DATA TO PROCESS —
------------------------------------------------------------------------
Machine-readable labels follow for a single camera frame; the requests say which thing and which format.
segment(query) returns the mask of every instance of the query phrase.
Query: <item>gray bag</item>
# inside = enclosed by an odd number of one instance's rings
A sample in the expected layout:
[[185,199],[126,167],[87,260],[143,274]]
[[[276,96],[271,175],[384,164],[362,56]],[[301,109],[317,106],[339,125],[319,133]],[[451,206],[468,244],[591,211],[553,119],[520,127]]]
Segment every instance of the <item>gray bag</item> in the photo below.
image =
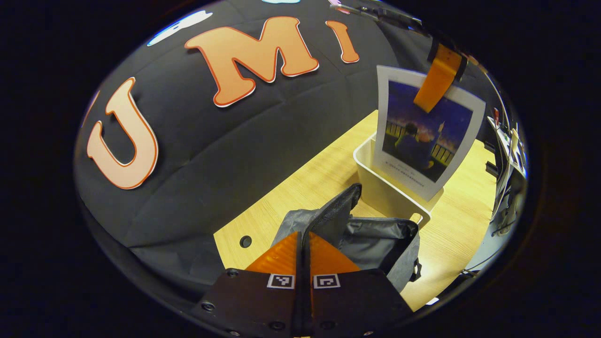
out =
[[420,277],[419,227],[401,218],[353,217],[350,211],[361,196],[355,183],[317,210],[286,214],[272,246],[294,232],[310,231],[328,241],[360,269],[378,268],[401,292],[407,282]]

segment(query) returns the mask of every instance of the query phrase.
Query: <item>letter m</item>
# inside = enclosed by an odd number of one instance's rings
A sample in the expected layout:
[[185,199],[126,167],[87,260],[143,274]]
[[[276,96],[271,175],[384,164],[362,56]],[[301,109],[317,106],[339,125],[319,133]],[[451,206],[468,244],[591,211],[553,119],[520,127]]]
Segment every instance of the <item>letter m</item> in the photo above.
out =
[[255,90],[255,81],[243,78],[236,63],[266,82],[275,80],[278,51],[284,59],[281,71],[286,76],[317,69],[319,62],[309,53],[299,23],[295,17],[271,17],[265,21],[258,40],[232,27],[212,29],[188,40],[185,47],[201,51],[217,83],[215,105],[229,106]]

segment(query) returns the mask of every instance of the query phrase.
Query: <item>orange letter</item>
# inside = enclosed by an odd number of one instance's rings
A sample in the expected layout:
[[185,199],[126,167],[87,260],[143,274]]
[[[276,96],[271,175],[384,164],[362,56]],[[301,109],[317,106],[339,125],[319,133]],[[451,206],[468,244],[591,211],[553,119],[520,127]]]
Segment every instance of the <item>orange letter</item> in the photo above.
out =
[[102,139],[102,122],[92,128],[88,139],[88,157],[100,171],[121,189],[133,189],[142,184],[156,165],[159,146],[156,136],[133,101],[131,90],[135,78],[127,79],[106,104],[106,115],[115,114],[117,121],[133,143],[133,159],[128,164],[119,162]]
[[259,40],[232,27],[212,29],[188,40],[186,48],[198,48],[203,53],[217,83],[215,105],[229,106],[255,90],[255,81],[243,78],[236,62],[266,82],[275,80],[278,50],[286,76],[317,69],[319,62],[309,53],[298,24],[295,17],[271,17],[265,21]]
[[326,25],[332,30],[334,30],[334,34],[338,39],[338,43],[340,44],[340,49],[342,49],[342,54],[340,54],[340,58],[345,63],[354,63],[359,61],[359,54],[355,52],[355,48],[353,48],[353,44],[350,42],[349,33],[347,33],[348,28],[345,24],[328,20],[326,21]]

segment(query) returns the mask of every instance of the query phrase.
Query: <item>wooden table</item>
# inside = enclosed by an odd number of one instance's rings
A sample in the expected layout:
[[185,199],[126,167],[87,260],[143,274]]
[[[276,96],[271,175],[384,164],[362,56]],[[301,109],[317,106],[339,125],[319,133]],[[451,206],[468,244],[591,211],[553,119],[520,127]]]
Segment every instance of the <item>wooden table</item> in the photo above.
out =
[[[285,181],[215,233],[225,268],[245,269],[269,249],[286,213],[318,209],[359,182],[353,151],[376,131],[377,111],[300,167]],[[495,199],[495,178],[486,172],[494,154],[474,141],[469,153],[445,185],[432,211],[432,219],[420,230],[421,278],[408,283],[401,296],[413,311],[442,292],[466,267],[486,232]],[[352,210],[356,217],[386,217],[362,200]],[[240,246],[248,235],[252,245]]]

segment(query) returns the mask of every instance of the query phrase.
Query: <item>white plastic basket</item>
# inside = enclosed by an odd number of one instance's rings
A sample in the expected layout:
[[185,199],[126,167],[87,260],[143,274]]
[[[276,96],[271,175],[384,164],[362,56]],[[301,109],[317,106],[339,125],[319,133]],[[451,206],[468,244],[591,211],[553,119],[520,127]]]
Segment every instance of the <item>white plastic basket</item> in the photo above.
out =
[[361,198],[386,217],[412,220],[423,228],[432,218],[432,209],[444,193],[444,188],[430,201],[425,201],[403,187],[402,184],[372,166],[375,143],[374,133],[353,152],[359,171],[359,181],[363,185]]

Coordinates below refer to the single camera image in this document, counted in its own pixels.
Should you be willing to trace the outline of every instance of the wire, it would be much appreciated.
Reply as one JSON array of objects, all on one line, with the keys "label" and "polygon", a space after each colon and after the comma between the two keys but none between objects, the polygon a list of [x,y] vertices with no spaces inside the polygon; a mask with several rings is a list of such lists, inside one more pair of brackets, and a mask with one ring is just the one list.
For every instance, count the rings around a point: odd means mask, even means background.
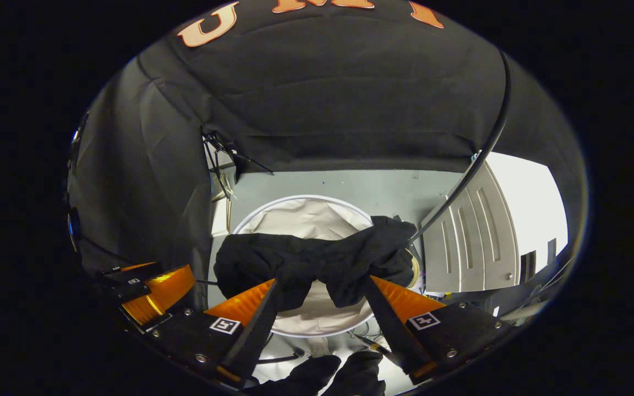
[{"label": "wire", "polygon": [[271,175],[274,173],[271,169],[268,169],[266,166],[261,165],[261,163],[258,163],[256,160],[254,160],[253,158],[249,156],[241,155],[241,153],[238,153],[236,150],[233,150],[233,151],[227,150],[226,146],[224,146],[224,144],[220,142],[219,139],[217,138],[216,133],[208,134],[206,139],[204,140],[204,143],[209,143],[214,147],[215,155],[216,155],[216,151],[224,151],[224,153],[227,153],[228,155],[237,156],[241,158],[242,160],[255,163],[257,166],[259,166],[259,168],[263,169],[264,171],[268,173],[271,173]]},{"label": "wire", "polygon": [[269,335],[269,338],[266,340],[266,343],[264,344],[264,348],[269,346],[269,342],[272,340],[272,335],[273,335],[273,333],[271,333],[271,335]]},{"label": "wire", "polygon": [[548,288],[551,288],[551,286],[553,286],[553,285],[554,285],[554,283],[557,283],[558,281],[560,281],[561,279],[563,279],[563,278],[564,278],[564,275],[559,276],[559,278],[557,278],[557,279],[555,280],[556,276],[558,276],[558,275],[561,273],[561,271],[564,271],[564,268],[566,268],[566,266],[568,266],[568,265],[569,265],[569,263],[571,263],[571,261],[573,261],[573,259],[574,259],[574,258],[576,258],[576,256],[571,256],[571,258],[570,258],[568,261],[566,261],[566,263],[565,263],[563,266],[561,266],[561,268],[559,268],[559,271],[556,271],[556,274],[554,274],[554,276],[552,276],[551,278],[549,278],[549,281],[548,281],[548,282],[547,282],[544,286],[542,286],[542,287],[541,287],[538,291],[535,291],[535,293],[531,294],[528,298],[526,298],[526,299],[522,302],[522,304],[518,307],[518,309],[516,309],[516,310],[515,310],[515,311],[513,311],[513,312],[509,312],[509,313],[507,313],[506,315],[515,314],[517,311],[520,311],[520,310],[521,310],[522,308],[524,308],[527,304],[530,304],[530,302],[531,302],[531,301],[533,301],[533,299],[534,299],[534,298],[536,298],[536,296],[538,296],[540,293],[542,293],[543,291],[545,291],[545,290],[546,290],[546,289],[548,289]]},{"label": "wire", "polygon": [[218,150],[216,148],[216,146],[214,147],[214,156],[217,158],[217,162],[214,163],[214,159],[212,158],[212,154],[209,153],[209,138],[203,138],[202,143],[204,143],[204,146],[207,150],[208,158],[209,158],[209,162],[212,163],[212,173],[214,173],[217,176],[217,181],[219,182],[219,186],[222,188],[222,191],[224,191],[224,196],[226,196],[227,200],[230,200],[231,198],[229,198],[229,194],[227,193],[226,188],[224,188],[224,183],[222,183],[222,176],[221,176],[221,172],[219,171],[219,167],[218,167],[218,163],[219,163],[219,157],[218,157]]},{"label": "wire", "polygon": [[217,286],[216,282],[212,282],[211,280],[200,280],[200,279],[195,279],[195,281],[197,283],[204,283],[205,285],[213,285],[213,286]]},{"label": "wire", "polygon": [[256,362],[256,364],[269,364],[269,363],[281,363],[281,361],[290,361],[302,358],[305,355],[305,351],[300,348],[295,348],[292,356],[277,357],[274,359],[261,359]]},{"label": "wire", "polygon": [[505,129],[507,116],[508,116],[508,105],[510,103],[510,87],[511,87],[510,65],[508,65],[508,56],[501,50],[499,50],[499,53],[500,53],[501,60],[503,60],[503,67],[505,69],[505,90],[503,91],[503,102],[500,105],[498,118],[496,119],[495,124],[493,125],[493,130],[491,131],[490,137],[488,137],[488,140],[486,141],[485,145],[483,145],[483,149],[480,151],[479,155],[476,157],[476,160],[473,161],[473,164],[468,169],[468,172],[466,172],[463,175],[461,182],[459,182],[458,185],[456,185],[455,189],[453,190],[449,198],[447,198],[447,201],[445,201],[445,203],[442,206],[440,206],[440,208],[437,210],[437,213],[435,213],[435,215],[433,215],[432,218],[430,218],[430,220],[420,228],[420,231],[417,231],[417,233],[415,233],[415,235],[413,235],[408,240],[408,243],[413,243],[418,238],[420,238],[420,236],[422,236],[423,233],[425,233],[425,231],[428,228],[430,228],[430,226],[432,226],[435,223],[435,221],[438,220],[438,218],[440,218],[442,213],[444,213],[445,210],[447,210],[451,206],[451,203],[456,198],[458,198],[460,193],[468,184],[469,180],[471,180],[474,174],[476,174],[476,171],[478,171],[478,169],[480,169],[481,166],[483,166],[483,162],[486,160],[488,153],[490,153],[491,150],[493,150],[493,146],[495,146],[496,142],[498,142],[498,138],[500,138],[500,135],[503,132],[503,129]]},{"label": "wire", "polygon": [[130,264],[132,266],[138,264],[137,262],[132,261],[130,258],[121,256],[120,254],[112,253],[111,251],[104,249],[102,246],[99,246],[98,244],[94,243],[93,241],[91,241],[90,239],[88,239],[86,236],[82,234],[80,234],[80,240],[87,241],[93,248],[97,249],[98,251],[101,251],[104,254],[108,254],[109,256],[112,256],[118,260],[124,261],[126,264]]},{"label": "wire", "polygon": [[[368,324],[368,322],[365,322],[364,324],[365,324],[365,331],[364,331],[363,333],[361,333],[361,334],[359,334],[359,335],[358,335],[358,336],[360,336],[360,337],[365,337],[365,336],[368,334],[368,332],[370,331],[370,325]],[[354,333],[354,330],[353,330],[353,329],[352,329],[352,330],[349,330],[349,332],[348,332],[348,333],[349,333],[349,338],[352,338],[352,339],[356,338],[356,337],[354,337],[354,336],[356,336],[357,334],[356,334],[356,333]]]}]

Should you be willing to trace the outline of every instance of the white floor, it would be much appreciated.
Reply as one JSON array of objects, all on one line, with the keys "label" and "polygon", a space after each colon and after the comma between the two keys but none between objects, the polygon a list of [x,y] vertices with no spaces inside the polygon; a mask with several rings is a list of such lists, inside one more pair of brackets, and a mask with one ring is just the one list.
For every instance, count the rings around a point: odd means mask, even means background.
[{"label": "white floor", "polygon": [[[232,230],[249,213],[261,205],[290,195],[325,195],[347,201],[372,216],[398,215],[403,221],[415,224],[420,222],[433,209],[437,200],[458,183],[461,173],[438,172],[433,170],[333,170],[314,172],[284,172],[270,175],[267,173],[249,173],[242,175],[233,186],[231,226]],[[215,238],[209,268],[209,280],[214,276],[214,259],[221,246],[223,236]],[[416,248],[420,255],[423,249],[421,241]],[[413,290],[422,286],[420,276]],[[209,306],[226,301],[217,287],[208,288]],[[374,318],[368,321],[368,335],[377,335],[379,328]],[[367,328],[359,326],[354,331],[363,333]],[[362,344],[348,333],[328,338],[330,350],[342,359],[363,348]],[[309,351],[304,338],[289,338],[274,335],[264,349],[261,359],[290,356],[294,347]],[[254,376],[261,382],[285,378],[289,372],[306,357],[276,364],[262,364],[256,367]],[[400,394],[413,388],[405,374],[383,359],[380,363],[378,378],[386,381],[385,395]]]}]

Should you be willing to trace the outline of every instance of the black cloth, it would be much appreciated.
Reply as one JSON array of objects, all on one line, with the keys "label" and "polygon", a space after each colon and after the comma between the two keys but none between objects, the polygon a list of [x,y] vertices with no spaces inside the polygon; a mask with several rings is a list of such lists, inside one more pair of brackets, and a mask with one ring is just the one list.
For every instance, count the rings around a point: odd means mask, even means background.
[{"label": "black cloth", "polygon": [[286,311],[302,306],[316,280],[327,285],[339,308],[363,298],[364,276],[408,286],[413,278],[412,255],[405,246],[415,226],[385,216],[372,220],[372,227],[336,241],[261,233],[229,235],[214,265],[219,290],[231,298],[279,278],[284,292],[280,310]]},{"label": "black cloth", "polygon": [[[382,359],[382,354],[373,351],[352,354],[323,396],[383,396],[385,381],[378,381],[378,364]],[[242,392],[250,396],[316,396],[329,383],[341,362],[334,355],[307,359],[292,369],[287,378],[266,381]]]},{"label": "black cloth", "polygon": [[310,358],[292,369],[287,378],[266,381],[254,388],[244,389],[242,392],[250,396],[316,396],[322,388],[327,386],[341,363],[342,359],[334,355]]},{"label": "black cloth", "polygon": [[216,8],[207,10],[139,60],[169,101],[274,171],[466,170],[503,99],[495,46],[445,15],[445,29],[415,20],[401,0],[368,10],[273,7],[243,0],[231,29],[187,47],[178,33],[188,25],[218,25]]},{"label": "black cloth", "polygon": [[383,355],[373,351],[352,354],[322,396],[383,396],[385,381],[378,381],[381,360]]}]

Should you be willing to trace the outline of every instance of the black fabric canopy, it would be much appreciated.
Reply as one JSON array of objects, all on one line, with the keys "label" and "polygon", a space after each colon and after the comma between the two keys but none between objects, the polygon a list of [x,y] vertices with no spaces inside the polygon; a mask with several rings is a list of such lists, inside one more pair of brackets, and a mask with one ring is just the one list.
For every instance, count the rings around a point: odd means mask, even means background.
[{"label": "black fabric canopy", "polygon": [[[483,147],[505,90],[493,45],[443,15],[444,29],[415,20],[401,0],[373,9],[307,3],[279,14],[274,6],[241,0],[231,29],[191,48],[181,30],[199,18],[204,32],[219,25],[214,10],[192,18],[104,87],[68,176],[87,238],[138,262],[191,263],[206,277],[210,181],[201,131],[274,171],[462,172]],[[583,169],[583,157],[558,108],[514,63],[513,72],[509,121],[494,150],[549,166],[571,241],[586,186],[574,167]],[[260,170],[239,159],[237,167]],[[88,271],[117,265],[89,244],[81,253]],[[203,286],[192,294],[206,307]]]},{"label": "black fabric canopy", "polygon": [[335,241],[261,233],[229,235],[214,265],[219,290],[229,299],[280,278],[280,311],[287,311],[302,306],[312,281],[325,283],[339,308],[363,299],[363,278],[369,275],[407,287],[413,270],[406,247],[415,225],[386,216],[371,220],[372,227]]}]

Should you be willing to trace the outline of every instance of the white cabinet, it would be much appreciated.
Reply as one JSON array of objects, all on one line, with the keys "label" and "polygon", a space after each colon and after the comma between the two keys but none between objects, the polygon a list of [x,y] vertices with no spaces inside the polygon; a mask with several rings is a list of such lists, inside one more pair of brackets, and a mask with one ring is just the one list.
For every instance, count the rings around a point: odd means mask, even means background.
[{"label": "white cabinet", "polygon": [[567,238],[564,206],[549,169],[490,153],[423,235],[425,288],[442,293],[518,285],[544,268]]}]
------------------------------------------------------------------------
BRIEF —
Across the data above, how many lines carry the word "letter"? Only the number is needed.

EXERCISE OUTPUT —
4